## [Required action]
Copies of all lines that contain "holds" are needed; take them from the data below.

Excerpts from a dataset

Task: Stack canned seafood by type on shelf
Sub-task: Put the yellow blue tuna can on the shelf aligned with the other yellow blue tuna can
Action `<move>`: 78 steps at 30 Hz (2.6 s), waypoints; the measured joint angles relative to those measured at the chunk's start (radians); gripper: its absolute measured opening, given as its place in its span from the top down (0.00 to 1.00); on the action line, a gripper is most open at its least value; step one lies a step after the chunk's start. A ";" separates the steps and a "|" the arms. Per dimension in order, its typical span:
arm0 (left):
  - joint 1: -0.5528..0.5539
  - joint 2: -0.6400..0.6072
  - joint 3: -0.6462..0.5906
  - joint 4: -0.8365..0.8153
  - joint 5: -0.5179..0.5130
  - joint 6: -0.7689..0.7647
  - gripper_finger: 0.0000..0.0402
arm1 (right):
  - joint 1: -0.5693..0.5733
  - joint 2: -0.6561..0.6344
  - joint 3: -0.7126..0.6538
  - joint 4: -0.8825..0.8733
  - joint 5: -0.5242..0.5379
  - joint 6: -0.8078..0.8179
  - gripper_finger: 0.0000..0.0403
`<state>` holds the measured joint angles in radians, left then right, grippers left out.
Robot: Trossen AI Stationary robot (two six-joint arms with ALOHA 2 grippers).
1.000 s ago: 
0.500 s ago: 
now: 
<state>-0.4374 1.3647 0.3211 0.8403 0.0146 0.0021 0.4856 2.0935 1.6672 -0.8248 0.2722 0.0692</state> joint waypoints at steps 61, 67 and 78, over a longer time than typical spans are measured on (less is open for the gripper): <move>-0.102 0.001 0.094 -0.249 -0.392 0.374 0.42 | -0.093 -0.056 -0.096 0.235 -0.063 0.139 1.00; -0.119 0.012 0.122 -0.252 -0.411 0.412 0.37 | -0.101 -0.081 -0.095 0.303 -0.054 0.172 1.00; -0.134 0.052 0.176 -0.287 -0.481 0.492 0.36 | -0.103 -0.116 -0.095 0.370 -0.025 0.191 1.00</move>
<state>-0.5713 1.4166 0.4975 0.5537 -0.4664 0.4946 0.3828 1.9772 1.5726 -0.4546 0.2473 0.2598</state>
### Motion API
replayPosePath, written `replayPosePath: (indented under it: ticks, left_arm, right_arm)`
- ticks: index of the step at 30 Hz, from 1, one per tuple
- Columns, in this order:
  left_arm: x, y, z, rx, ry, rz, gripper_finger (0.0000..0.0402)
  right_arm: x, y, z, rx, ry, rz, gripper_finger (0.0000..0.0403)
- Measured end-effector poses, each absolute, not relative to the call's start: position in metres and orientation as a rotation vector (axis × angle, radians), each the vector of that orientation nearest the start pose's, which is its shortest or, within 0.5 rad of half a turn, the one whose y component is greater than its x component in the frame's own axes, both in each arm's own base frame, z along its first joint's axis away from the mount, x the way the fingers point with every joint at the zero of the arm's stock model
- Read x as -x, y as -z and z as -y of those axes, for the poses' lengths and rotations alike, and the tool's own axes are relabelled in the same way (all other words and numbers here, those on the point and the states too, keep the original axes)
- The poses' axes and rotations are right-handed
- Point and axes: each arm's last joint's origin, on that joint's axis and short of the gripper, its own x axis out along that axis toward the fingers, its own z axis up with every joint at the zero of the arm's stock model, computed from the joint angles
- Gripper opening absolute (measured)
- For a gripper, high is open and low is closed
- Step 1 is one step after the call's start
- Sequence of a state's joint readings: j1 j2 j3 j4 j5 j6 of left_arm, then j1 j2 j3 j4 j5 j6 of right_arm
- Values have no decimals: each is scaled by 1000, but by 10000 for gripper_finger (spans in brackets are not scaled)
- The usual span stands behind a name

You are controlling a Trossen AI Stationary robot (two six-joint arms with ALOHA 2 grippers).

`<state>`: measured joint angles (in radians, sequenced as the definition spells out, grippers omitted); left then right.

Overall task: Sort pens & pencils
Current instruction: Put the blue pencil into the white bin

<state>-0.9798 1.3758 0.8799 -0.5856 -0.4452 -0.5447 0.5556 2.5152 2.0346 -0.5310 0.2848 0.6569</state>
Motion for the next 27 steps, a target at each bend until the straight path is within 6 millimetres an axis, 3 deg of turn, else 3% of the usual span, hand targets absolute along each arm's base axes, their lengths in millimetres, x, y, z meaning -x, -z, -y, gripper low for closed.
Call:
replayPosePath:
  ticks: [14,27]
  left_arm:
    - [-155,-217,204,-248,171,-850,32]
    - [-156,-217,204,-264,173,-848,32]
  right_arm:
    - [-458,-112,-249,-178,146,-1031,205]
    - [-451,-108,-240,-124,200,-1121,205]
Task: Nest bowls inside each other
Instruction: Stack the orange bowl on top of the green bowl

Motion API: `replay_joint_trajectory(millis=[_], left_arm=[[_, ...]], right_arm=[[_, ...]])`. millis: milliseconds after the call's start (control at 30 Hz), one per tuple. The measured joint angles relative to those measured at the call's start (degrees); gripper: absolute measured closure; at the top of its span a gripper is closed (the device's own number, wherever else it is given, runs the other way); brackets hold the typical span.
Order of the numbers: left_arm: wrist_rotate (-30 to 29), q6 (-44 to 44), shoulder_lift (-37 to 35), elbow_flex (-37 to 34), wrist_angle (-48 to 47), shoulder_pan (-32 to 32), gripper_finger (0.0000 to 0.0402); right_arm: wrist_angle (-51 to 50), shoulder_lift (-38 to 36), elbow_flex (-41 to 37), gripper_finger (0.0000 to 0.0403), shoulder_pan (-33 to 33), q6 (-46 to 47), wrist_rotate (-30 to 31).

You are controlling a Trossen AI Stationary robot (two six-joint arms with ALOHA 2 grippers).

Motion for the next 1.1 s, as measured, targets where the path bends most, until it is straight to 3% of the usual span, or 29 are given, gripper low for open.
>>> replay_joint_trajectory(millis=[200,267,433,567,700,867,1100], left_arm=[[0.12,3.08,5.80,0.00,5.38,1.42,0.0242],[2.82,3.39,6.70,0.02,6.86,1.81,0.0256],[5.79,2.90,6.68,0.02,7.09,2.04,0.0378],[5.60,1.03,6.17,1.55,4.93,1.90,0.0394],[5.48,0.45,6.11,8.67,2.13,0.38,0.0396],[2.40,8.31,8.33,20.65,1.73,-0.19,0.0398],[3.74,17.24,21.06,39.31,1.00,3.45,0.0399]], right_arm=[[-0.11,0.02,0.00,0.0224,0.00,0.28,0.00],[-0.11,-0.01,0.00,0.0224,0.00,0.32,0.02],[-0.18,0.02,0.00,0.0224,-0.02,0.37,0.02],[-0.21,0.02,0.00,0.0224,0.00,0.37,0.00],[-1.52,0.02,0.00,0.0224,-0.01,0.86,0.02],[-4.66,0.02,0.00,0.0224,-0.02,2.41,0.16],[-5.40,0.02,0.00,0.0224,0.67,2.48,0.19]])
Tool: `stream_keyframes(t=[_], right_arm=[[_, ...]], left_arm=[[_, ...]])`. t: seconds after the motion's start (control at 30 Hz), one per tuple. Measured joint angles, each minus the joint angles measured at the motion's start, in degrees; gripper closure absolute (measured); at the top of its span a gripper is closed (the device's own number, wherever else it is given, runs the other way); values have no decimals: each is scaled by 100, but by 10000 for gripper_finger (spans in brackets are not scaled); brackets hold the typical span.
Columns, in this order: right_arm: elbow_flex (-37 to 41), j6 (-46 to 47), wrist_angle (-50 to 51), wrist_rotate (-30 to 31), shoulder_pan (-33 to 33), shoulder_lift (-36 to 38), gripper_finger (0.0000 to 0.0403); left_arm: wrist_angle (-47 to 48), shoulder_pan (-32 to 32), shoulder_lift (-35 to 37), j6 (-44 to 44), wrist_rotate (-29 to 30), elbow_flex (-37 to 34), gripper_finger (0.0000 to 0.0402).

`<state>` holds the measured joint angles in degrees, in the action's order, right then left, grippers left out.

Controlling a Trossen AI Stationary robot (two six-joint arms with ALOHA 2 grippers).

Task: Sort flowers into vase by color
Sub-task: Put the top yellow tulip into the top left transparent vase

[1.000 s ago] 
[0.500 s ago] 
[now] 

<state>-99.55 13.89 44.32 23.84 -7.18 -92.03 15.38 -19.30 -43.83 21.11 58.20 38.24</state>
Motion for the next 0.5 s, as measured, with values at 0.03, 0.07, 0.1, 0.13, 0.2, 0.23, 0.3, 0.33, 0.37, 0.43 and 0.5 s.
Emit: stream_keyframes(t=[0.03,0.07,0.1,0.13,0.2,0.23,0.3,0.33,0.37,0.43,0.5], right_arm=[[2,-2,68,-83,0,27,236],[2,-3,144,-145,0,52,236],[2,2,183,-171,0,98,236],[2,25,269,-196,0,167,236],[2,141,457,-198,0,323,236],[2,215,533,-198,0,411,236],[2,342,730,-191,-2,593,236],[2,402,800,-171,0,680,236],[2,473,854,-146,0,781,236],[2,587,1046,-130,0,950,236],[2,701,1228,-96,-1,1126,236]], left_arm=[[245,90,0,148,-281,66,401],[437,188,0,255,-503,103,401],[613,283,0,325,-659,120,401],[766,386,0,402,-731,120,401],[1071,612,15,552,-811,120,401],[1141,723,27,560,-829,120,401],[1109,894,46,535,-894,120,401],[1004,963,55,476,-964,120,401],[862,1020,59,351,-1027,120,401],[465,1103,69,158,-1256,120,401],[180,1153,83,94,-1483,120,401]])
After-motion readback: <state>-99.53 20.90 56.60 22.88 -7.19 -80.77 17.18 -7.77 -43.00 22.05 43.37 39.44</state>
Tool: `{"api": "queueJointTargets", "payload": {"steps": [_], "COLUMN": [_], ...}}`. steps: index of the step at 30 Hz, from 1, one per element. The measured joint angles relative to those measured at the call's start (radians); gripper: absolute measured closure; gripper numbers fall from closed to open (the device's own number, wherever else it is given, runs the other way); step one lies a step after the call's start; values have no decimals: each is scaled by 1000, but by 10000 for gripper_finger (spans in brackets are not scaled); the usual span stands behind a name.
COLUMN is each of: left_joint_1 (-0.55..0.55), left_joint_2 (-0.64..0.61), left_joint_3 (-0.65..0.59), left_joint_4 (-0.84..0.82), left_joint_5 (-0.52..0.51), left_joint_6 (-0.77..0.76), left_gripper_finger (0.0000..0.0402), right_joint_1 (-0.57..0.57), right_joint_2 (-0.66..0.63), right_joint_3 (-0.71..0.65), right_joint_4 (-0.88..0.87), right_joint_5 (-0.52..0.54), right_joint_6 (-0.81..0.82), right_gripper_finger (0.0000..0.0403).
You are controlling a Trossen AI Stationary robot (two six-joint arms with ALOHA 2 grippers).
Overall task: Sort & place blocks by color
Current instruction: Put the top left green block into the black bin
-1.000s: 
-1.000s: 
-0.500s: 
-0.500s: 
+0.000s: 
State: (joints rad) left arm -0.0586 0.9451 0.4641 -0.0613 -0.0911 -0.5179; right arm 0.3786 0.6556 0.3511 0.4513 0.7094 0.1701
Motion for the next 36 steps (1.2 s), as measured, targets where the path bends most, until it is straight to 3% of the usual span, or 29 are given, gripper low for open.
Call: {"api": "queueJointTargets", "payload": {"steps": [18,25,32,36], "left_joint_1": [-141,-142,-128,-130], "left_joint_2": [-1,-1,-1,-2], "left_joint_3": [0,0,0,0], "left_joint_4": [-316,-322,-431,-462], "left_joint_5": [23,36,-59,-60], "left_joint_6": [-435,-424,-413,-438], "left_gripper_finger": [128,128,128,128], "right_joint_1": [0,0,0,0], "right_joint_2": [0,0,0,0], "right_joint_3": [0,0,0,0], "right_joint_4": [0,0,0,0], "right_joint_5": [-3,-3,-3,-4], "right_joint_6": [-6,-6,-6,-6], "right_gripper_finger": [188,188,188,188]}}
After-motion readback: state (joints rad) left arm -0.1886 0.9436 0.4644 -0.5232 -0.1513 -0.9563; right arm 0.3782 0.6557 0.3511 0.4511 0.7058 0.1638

## [Your response]
`<state>` holds the measured joint angles in radians, left then right, grippers left out.
`<state>` holds the measured joint angles in degrees, in the action's order, right then left, grippers left out.

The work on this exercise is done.